Is it possible to limit Xorg processes with something like CUDA_VISIBLE_DEVICES environment variable ( https://developer.nvidia.com/blog/cuda-pro-tip-control-gpu-visibility-cuda_visible_devices/ )?

I guess some minor changes are needed somewhere arond this line so each Xorg instance run like CUDA_VISIBLE_DEVICES=1 Xorg ... .

Lawd, that's a mess.

To triage this properly, are there any consequences other than nvidia-smi being very tall?

Also I'm unlikely to personally upgrade the drivers any time soon, and I don't like to fix bugs blind. I think the fix should be as simple as

p = Popen(xorgargs, env={'CUDA_VISIBLE_DEVICES': display[1:]})

Would you be able to make this change yourself and test it out for a few days? If this particular change fails, try adding a breakpoint() immediately before the line; it'll drop you into pdb and you can have a poke around.

d355 commented

Thank you! Sure, I'll check it out and report result here.

Lawd, that's a mess.

To triage this properly, are there any consequences other than nvidia-smi being very tall?

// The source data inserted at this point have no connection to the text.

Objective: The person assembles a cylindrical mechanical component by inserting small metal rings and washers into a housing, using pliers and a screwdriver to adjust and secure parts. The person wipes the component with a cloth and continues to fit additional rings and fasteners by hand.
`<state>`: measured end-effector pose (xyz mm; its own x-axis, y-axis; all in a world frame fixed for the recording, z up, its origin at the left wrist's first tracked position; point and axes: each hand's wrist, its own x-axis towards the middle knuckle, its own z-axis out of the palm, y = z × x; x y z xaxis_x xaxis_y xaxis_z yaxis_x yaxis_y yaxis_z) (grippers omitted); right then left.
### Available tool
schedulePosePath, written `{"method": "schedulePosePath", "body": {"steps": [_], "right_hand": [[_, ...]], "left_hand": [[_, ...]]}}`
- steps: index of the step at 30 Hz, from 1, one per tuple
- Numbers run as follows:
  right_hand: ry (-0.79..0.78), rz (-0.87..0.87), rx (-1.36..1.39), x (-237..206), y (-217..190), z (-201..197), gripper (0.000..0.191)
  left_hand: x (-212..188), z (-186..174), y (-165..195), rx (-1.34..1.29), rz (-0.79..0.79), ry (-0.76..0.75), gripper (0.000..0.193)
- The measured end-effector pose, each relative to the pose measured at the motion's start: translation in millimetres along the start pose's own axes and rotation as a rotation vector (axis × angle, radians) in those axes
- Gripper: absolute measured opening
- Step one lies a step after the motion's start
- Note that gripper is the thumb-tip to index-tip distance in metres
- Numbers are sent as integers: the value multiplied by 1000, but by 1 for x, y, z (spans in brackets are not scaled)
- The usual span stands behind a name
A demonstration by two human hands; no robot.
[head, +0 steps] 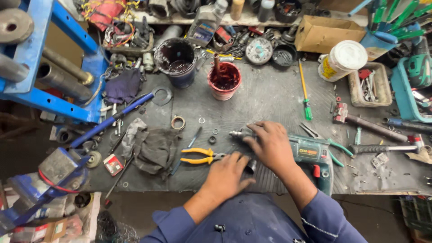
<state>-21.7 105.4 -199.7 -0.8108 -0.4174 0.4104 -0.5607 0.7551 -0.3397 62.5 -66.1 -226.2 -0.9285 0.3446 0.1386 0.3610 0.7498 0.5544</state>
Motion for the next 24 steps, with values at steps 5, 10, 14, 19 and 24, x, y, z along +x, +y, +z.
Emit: {"method": "schedulePosePath", "body": {"steps": [5,10,14,19,24], "right_hand": [[-324,17,-142,-2,19,-7,78],[-444,-45,-190,-9,30,-26,85],[-461,-100,27,-11,37,-59,74],[-551,-179,407,-23,43,-123,77],[-611,-256,888,-31,71,-144,81]], "left_hand": [[13,27,27,107,-67,-72,46],[-17,16,19,-175,-177,202,50],[-33,-8,21,-886,-392,281,46],[-18,-35,60,-1352,-34,514,62],[10,-40,116,-1391,214,312,56]]}}
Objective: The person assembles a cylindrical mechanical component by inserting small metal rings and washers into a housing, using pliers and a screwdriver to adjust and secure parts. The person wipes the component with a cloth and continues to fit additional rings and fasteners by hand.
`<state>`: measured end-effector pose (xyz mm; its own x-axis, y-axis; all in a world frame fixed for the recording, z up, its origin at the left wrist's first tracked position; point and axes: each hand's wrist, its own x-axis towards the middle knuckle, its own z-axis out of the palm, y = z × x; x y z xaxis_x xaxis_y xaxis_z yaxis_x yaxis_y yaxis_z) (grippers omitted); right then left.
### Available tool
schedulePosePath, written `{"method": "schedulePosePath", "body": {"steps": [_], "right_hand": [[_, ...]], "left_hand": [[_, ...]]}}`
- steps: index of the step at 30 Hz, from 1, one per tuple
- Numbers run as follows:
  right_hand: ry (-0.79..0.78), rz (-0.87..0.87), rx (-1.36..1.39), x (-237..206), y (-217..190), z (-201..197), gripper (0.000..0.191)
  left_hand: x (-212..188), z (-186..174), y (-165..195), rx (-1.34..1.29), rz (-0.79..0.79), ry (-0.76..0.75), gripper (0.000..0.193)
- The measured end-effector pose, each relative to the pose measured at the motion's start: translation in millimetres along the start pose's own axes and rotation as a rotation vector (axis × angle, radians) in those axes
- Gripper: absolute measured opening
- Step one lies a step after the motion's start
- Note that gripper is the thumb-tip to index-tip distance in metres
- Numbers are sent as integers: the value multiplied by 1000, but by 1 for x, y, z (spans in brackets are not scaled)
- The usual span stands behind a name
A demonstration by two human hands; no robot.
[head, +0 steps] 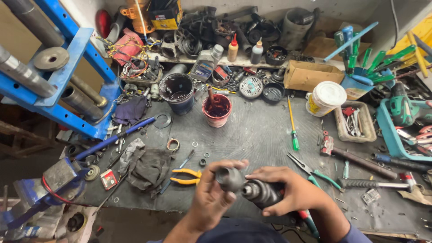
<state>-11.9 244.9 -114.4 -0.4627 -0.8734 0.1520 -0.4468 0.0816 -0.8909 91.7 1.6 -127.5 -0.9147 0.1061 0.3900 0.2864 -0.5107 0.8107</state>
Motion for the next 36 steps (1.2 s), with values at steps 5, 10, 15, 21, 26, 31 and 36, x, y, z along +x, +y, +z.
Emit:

Also I'm unlikely to personally upgrade the drivers any time soon, and I don't like to fix bugs blind. I think the fix should be as simple as

p = Popen(xorgargs, env={'CUDA_VISIBLE_DEVICES': display[1:]})

Would you be able to make this change yourself and test it out for a few days? If this particular change fails, try adding a breakpoint() immediately before the line; it'll drop you into pdb and you can have a poke around.

Hi, I have tried the modification here but it didn't work. I have found another workaround.
In the source of coolgpus, just replace

buses = gpu_buses()

with the specific gpu bus_id you would like coolgpus to take effect, e.g.

buses = ['00000000:65:00.0']

The bus id could be seen from the output of nvidia-smi. Hope this helps.